-- Problem description --
Could you please retype all of the entries exactly as they appear?

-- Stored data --
-- Opening Marker --

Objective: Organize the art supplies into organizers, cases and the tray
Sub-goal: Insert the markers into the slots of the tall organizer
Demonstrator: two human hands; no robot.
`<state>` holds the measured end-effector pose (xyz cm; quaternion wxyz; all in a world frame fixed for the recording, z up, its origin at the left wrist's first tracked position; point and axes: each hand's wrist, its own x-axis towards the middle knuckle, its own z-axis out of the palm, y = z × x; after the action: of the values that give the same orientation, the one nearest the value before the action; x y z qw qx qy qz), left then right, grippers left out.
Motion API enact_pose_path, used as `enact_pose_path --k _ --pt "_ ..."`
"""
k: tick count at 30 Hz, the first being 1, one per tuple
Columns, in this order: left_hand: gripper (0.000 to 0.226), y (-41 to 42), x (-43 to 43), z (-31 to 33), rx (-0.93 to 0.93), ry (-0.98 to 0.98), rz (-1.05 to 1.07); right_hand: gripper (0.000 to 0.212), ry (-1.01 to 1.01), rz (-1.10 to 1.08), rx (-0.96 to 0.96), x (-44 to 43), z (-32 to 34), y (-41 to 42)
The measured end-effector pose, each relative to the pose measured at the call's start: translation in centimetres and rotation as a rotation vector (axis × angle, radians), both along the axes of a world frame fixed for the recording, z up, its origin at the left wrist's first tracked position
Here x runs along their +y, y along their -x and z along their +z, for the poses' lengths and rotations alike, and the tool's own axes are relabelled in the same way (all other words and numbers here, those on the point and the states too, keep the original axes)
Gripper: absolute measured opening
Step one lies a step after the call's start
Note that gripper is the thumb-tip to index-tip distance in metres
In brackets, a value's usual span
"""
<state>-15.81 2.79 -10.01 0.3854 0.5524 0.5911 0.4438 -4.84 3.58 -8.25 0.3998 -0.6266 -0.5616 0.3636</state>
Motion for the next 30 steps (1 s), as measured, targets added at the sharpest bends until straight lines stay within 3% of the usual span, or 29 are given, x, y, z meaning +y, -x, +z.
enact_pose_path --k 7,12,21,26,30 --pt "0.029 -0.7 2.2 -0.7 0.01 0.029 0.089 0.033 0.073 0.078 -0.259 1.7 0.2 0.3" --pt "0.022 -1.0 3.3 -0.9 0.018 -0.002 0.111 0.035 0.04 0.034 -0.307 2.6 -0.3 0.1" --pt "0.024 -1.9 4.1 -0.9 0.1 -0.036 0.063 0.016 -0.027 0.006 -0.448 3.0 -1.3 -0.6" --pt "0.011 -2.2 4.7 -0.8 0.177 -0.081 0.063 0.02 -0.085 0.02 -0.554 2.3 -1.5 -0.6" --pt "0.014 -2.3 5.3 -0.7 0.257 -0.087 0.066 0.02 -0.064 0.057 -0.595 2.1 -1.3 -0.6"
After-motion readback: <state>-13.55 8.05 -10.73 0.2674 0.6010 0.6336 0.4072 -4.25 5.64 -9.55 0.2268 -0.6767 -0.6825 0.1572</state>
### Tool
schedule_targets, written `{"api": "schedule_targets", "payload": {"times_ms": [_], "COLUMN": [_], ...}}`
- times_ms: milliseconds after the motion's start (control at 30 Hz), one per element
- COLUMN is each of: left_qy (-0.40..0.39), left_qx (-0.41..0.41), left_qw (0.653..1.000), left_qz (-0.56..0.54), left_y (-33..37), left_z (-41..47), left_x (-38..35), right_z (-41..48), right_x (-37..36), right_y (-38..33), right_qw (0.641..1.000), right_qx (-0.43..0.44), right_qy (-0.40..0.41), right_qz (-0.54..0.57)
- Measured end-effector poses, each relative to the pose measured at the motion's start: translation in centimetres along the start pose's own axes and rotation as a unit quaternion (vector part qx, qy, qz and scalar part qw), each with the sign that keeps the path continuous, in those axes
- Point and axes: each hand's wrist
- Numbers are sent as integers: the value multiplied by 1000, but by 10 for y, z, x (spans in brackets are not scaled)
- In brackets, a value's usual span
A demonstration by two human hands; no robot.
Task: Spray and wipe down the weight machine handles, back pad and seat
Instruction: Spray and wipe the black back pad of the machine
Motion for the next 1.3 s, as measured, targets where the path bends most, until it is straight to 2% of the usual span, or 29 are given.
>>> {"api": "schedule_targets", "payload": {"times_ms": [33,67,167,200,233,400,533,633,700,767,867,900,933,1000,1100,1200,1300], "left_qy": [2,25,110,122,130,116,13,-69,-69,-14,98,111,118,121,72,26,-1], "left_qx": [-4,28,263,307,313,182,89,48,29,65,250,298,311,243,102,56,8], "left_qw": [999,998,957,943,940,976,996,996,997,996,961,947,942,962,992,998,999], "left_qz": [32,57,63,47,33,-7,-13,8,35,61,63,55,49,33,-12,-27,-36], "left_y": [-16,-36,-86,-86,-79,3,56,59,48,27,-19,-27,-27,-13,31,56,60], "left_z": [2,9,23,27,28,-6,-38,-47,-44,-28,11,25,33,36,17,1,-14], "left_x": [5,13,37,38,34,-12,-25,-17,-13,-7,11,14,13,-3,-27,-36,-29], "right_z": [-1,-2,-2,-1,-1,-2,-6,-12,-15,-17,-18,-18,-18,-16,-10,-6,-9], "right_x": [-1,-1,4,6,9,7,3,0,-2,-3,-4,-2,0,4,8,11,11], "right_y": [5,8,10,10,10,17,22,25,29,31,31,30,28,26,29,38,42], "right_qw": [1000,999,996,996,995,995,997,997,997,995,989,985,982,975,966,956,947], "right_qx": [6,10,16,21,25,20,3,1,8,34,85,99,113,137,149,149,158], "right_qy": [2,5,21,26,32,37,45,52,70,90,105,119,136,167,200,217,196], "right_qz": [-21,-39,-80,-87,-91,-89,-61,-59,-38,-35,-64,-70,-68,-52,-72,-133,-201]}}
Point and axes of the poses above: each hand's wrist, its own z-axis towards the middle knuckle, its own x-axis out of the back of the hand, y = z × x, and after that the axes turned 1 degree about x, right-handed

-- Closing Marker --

-- Solved problem --
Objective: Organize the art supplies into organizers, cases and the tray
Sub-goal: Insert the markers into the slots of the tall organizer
Demonstrator: two human hands; no robot.
`<state>` holds the measured end-effector pose (xyz cm; quaternion wxyz; all in a world frame fixed for the recording, z up, its origin at the left wrist's first tracked position; point and axes: each hand's wrist, its own x-axis towards the middle knuckle, its own z-axis out of the palm, y = z × x; after the action: of the values that give the same orientation, the one nearest the value before the action; x y z qw qx qy qz), left then right, grippers left out.
Motion API enact_pose_path, used as `enact_pose_path --k _ --pt "_ ..."`
"""
k: tick count at 30 Hz, the first being 1, one per tuple
Columns, in this order: left_hand: gripper (0.000 to 0.226), y (-41 to 42), x (-43 to 43), z (-31 to 33), rx (-0.93 to 0.93), ry (-0.98 to 0.98), rz (-1.05 to 1.07); right_hand: gripper (0.000 to 0.212), ry (-1.01 to 1.01), rz (-1.10 to 1.08), rx (-0.96 to 0.96), x (-44 to 43), z (-32 to 34), y (-41 to 42)
The measured end-effector pose, each relative to the pose measured at the call's start: translation in centimetres and rotation as a rotation vector (axis × angle, radians), both along the axes of a world frame fixed for the recording, z up, its origin at the left wrist's first tracked position
Here x runs along their +y, y along their -x and z along their +z, for the poses' lengths and rotations alike, and the tool's own axes are relabelled in the same way (all other words and numbers here, those on the point and the states too, keep the original axes)
Gripper: absolute measured opening
Step one lies a step after the call's start
Note that gripper is the thumb-tip to index-tip distance in metres
In brackets, a value's usual span
"""
<state>-15.81 2.79 -10.01 0.3854 0.5524 0.5911 0.4438 -4.84 3.58 -8.25 0.3998 -0.6266 -0.5616 0.3636</state>
Motion for the next 30 steps (1 s), as measured, targets added at the sharpest bends until straight lines stay within 3% of the usual span, or 29 are given, x, y, z meaning +y, -x, +z.
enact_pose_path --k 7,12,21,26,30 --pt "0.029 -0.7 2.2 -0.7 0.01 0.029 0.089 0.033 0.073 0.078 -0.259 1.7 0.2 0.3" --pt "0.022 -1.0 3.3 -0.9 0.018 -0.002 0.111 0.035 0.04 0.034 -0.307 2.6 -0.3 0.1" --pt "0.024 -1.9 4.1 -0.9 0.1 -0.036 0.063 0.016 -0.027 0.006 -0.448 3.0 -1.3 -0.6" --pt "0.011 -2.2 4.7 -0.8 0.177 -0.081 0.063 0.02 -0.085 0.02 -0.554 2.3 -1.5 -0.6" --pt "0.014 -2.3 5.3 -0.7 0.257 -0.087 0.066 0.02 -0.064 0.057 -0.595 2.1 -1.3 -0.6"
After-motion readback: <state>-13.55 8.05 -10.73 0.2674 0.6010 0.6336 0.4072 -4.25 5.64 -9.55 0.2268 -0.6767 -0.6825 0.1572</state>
### Tool
schedule_targets, written `{"api": "schedule_targets", "payload": {"times_ms": [_], "COLUMN": [_], ...}}`
- times_ms: milliseconds after the motion's start (control at 30 Hz), one per element
- COLUMN is each of: left_qy (-0.40..0.39), left_qx (-0.41..0.41), left_qw (0.653..1.000), left_qz (-0.56..0.54), left_y (-33..37), left_z (-41..47), left_x (-38..35), right_z (-41..48), right_x (-37..36), right_y (-38..33), right_qw (0.641..1.000), right_qx (-0.43..0.44), right_qy (-0.40..0.41), right_qz (-0.54..0.57)
- Measured end-effector poses, each relative to the pose measured at the motion's start: translation in centimetres along the start pose's own axes and rotation as a unit quaternion (vector part qx, qy, qz and scalar part qw), each with the sign that keeps the path continuous, in those axes
- Point and axes: each hand's wrist
- Numbers are sent as integers: the value multiplied by 1000, but by 10 for y, z, x (spans in brackets are not scaled)
- In brackets, a value's usual span
A demonstration by two human hands; no robot.
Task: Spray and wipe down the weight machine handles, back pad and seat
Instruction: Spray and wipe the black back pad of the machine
Motion for the next 1.3 s, as measured, targets where the path bends most, until it is straight to 2% of the usual span, or 29 are given.
>>> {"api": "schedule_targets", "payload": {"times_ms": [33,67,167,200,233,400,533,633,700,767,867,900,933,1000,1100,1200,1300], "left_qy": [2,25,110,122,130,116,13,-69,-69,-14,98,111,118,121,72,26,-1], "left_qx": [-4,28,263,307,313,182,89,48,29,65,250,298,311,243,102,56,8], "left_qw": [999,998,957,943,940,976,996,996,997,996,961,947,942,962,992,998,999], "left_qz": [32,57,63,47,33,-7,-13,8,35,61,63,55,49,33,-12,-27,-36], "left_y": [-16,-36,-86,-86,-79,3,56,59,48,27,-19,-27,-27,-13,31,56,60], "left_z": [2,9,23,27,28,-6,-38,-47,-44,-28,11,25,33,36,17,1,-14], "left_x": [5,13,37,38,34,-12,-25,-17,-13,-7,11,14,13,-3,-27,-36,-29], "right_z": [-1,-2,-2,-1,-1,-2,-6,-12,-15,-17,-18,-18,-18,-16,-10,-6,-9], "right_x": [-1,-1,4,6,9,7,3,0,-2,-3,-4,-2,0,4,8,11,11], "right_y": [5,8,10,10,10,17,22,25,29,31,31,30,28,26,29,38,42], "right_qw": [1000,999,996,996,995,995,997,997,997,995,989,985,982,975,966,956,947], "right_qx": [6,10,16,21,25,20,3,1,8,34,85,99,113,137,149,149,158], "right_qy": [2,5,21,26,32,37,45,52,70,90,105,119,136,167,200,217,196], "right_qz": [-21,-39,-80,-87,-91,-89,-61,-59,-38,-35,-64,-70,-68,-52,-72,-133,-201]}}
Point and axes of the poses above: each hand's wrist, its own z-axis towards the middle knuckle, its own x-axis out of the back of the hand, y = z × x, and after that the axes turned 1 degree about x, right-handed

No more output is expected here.